> Exercise requirements
Begin at the top of the listing below. Write each line out exactly, ending with the line that holds "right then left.".

> Data
* * * * * * *

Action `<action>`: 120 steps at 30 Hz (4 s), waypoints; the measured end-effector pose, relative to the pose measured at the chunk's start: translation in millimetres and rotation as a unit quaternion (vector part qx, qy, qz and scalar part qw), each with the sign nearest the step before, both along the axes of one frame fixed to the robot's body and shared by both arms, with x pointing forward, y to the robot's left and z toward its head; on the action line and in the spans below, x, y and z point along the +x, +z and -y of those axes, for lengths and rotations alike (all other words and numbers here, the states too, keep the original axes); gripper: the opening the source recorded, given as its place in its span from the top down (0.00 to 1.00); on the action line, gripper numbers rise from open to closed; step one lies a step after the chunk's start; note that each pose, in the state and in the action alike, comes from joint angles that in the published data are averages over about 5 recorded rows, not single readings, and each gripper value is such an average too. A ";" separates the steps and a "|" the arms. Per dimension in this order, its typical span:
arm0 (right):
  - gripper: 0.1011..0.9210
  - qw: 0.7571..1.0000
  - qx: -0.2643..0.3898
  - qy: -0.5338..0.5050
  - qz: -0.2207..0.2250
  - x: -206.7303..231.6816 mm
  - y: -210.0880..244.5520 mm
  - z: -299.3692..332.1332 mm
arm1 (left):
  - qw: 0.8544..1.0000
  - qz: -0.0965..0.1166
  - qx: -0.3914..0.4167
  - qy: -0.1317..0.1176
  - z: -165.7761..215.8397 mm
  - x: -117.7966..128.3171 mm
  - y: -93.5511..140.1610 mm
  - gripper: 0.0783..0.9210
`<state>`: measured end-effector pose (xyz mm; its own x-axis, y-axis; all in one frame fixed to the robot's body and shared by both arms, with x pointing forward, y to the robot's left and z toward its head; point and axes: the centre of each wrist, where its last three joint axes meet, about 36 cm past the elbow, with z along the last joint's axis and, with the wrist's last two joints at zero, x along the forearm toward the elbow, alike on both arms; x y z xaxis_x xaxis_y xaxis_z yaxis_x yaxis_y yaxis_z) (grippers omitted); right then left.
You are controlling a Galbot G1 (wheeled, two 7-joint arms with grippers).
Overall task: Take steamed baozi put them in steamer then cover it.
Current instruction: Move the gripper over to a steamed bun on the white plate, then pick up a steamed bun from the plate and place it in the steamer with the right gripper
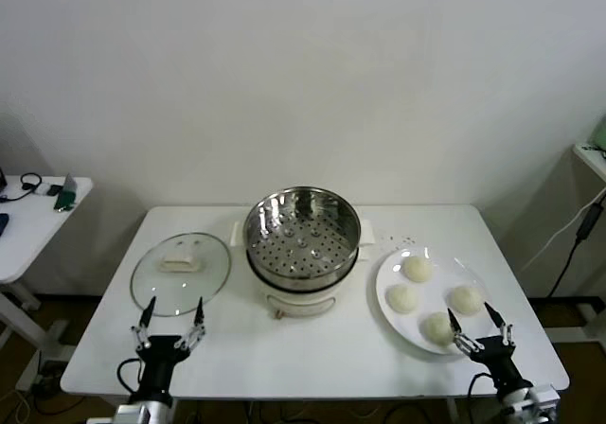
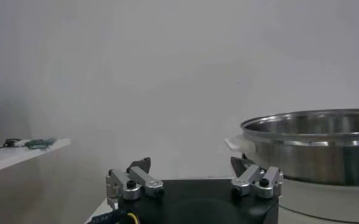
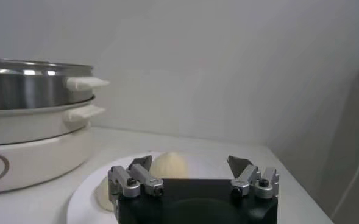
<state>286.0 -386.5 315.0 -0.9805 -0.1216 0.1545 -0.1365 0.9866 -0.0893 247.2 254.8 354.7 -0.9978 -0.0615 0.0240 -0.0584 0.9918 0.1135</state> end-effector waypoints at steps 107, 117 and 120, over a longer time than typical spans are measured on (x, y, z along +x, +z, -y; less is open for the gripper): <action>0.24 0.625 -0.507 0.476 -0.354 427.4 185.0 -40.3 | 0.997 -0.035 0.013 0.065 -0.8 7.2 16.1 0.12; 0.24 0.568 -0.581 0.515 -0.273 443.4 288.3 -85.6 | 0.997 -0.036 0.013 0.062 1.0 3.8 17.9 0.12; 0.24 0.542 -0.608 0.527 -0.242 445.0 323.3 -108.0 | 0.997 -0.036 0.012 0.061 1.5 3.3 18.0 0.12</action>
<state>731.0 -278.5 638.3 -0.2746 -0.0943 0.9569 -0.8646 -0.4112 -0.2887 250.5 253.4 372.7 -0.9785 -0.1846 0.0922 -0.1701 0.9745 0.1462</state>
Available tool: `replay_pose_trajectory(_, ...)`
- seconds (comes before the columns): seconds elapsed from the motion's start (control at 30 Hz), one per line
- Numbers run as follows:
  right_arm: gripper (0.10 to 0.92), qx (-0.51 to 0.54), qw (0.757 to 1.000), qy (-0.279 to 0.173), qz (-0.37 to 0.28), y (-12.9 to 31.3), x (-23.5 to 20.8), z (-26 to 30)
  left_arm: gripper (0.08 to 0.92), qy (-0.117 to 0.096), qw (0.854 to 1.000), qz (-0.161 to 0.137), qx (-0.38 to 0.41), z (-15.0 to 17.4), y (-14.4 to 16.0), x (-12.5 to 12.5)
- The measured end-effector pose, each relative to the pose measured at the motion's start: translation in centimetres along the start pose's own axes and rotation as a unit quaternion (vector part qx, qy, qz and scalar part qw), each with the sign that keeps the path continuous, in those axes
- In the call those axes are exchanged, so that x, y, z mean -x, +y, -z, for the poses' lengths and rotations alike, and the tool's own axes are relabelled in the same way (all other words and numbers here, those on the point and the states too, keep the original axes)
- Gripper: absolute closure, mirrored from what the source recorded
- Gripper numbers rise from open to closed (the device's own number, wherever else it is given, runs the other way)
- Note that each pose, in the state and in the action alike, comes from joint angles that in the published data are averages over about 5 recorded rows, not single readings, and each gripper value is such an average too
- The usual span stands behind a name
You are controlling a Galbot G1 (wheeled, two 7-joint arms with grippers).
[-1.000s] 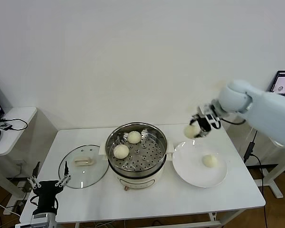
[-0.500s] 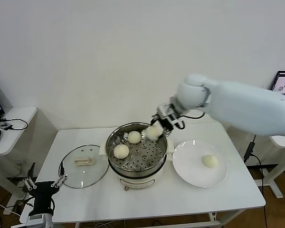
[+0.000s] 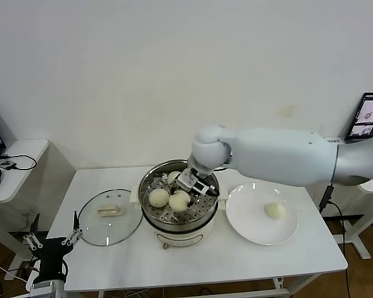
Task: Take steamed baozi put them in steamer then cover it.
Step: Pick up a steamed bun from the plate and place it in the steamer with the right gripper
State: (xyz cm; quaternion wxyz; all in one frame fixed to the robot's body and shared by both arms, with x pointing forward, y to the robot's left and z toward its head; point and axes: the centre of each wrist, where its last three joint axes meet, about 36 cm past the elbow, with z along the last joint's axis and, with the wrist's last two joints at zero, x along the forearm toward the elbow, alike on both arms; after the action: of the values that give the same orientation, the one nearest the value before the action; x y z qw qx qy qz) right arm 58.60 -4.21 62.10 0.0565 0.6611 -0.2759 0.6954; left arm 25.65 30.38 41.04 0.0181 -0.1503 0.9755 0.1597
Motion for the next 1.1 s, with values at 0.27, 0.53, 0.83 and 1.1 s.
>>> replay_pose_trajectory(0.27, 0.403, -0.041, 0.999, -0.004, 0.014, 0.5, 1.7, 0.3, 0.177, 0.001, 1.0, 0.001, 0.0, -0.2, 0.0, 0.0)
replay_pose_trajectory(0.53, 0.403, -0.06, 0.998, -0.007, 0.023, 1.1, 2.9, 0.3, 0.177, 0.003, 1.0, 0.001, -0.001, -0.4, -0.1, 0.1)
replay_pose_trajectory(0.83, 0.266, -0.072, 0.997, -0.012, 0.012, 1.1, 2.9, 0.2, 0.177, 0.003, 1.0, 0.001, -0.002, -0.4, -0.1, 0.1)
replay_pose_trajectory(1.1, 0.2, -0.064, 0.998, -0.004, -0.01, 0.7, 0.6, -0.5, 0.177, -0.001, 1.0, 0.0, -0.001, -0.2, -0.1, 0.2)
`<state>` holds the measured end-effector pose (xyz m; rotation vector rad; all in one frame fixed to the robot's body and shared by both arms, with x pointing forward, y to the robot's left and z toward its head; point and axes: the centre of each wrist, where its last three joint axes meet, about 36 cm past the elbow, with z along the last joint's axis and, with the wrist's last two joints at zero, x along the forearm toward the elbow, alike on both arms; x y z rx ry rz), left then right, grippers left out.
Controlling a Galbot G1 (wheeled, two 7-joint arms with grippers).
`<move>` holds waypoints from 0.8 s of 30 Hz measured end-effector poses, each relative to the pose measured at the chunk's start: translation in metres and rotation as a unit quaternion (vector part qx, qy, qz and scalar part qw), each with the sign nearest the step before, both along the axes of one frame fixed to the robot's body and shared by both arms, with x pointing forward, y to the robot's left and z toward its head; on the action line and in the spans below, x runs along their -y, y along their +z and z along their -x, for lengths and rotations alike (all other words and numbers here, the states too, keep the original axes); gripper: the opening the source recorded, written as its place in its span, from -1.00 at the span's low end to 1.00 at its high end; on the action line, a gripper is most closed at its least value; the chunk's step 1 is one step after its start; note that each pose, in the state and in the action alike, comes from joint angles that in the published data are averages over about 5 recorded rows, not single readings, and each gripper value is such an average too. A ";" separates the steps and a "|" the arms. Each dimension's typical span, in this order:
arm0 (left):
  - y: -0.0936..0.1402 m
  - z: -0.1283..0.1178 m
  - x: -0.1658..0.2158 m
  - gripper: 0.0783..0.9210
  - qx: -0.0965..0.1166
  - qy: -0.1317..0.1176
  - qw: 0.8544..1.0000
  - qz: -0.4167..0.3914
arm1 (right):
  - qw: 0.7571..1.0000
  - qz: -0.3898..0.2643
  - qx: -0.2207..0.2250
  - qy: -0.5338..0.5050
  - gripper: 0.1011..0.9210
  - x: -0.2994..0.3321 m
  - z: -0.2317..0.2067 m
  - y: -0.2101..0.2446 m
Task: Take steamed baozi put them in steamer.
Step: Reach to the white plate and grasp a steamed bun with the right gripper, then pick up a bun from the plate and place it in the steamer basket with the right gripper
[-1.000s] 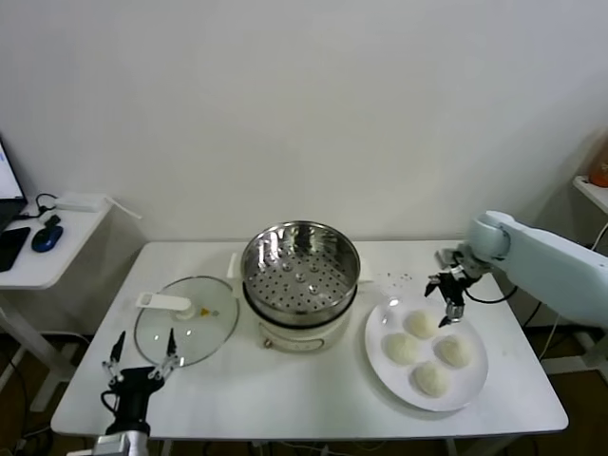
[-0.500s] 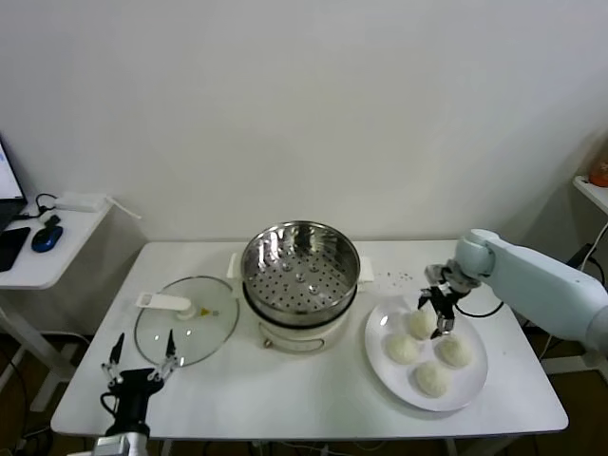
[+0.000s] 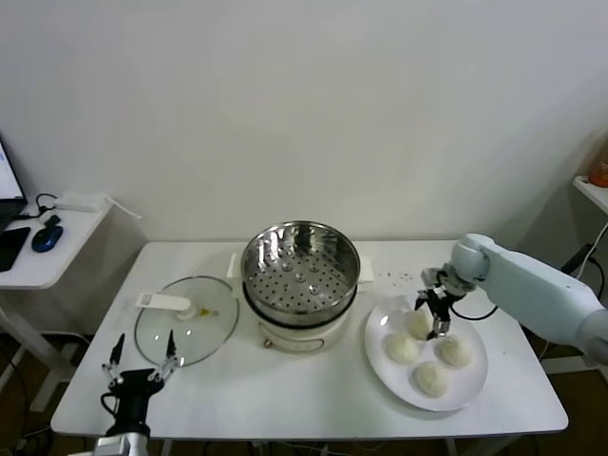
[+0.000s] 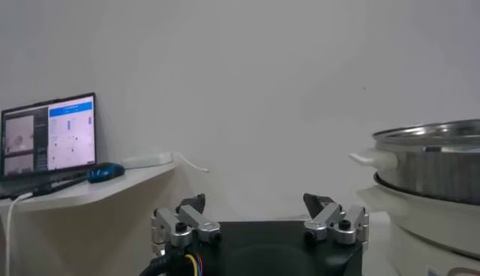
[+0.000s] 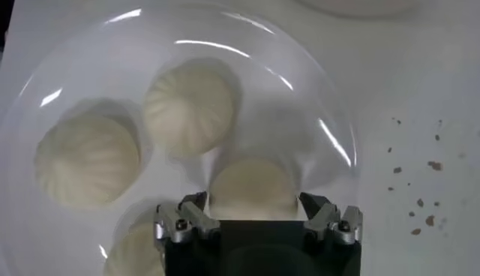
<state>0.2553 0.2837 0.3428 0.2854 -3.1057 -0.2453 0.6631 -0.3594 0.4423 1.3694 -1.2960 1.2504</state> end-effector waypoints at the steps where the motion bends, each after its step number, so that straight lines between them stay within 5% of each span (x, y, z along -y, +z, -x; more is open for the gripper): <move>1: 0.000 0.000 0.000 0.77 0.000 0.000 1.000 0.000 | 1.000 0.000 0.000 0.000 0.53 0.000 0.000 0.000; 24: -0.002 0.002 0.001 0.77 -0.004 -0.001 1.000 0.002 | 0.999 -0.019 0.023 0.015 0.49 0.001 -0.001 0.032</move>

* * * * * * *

> Task solution
Action `<action>`: 120 steps at 30 Hz (4 s), waypoints; the measured end-effector pose, relative to the pose measured at the chunk's start: translation in millimetres and rotation as a unit quaternion (vector part qx, qy, qz and scalar part qw), each with the sign nearest the step before, both along the axes of one frame fixed to the robot's body and shared by both arms, with x pointing forward, y to the robot's left and z toward its head; on the action line and in the spans below, x, y and z point along the +x, +z and -y of those axes, for lengths and rotations alike (all other words and numbers here, the states too, keep the original axes); gripper: the opening the source recorded, given as its place in its span from the top down (0.00 to 1.00); on the action line, gripper numbers rise from open to closed; step one lies a step after the chunk's start; note that each pose, in the state and in the action alike, comes from joint angles that in the published data are averages over about 5 recorded rows, not single readings, and each gripper value is such an average too. A ";" separates the steps and a "|" the arms. Per dimension in this order, its typical span:
arm0 (right):
  - gripper: 0.1011..0.9210
  - qw: 0.7571..1.0000
  - qx: -0.2643..0.3898
  - qy: -0.5338..0.5050
  - qz: -0.2207..0.2250
  - x: -206.7303..231.6816 mm
  - y: -210.0880..244.5520 mm
  - z: -299.3692..332.1332 mm
arm1 (left):
  - qw: 0.8544..1.0000
  - qz: -0.0965..0.1166
  - qx: -0.3914..0.4167
  - qy: -0.1317..0.1176
  - z: -165.7761..215.8397 mm
  - x: -117.7966..128.3171 mm
  - y: -93.5511..140.1610 mm
  - gripper: 0.0783..0.9210
`<state>`: measured end-effector pose (xyz mm; its own x-axis, y-axis; all in one frame fixed to the robot's body and shared by both arms, with x pointing forward, y to the robot's left and z toward its head; point and axes: the centre of each wrist, where its last three joint axes meet, about 36 cm past the elbow, with z along the last joint's axis and, with the wrist's last two joints at zero, x along the forearm toward the elbow, alike on both arms; x y z xaxis_x xaxis_y xaxis_z yaxis_x yaxis_y yaxis_z) (grippers omitted); right then left.

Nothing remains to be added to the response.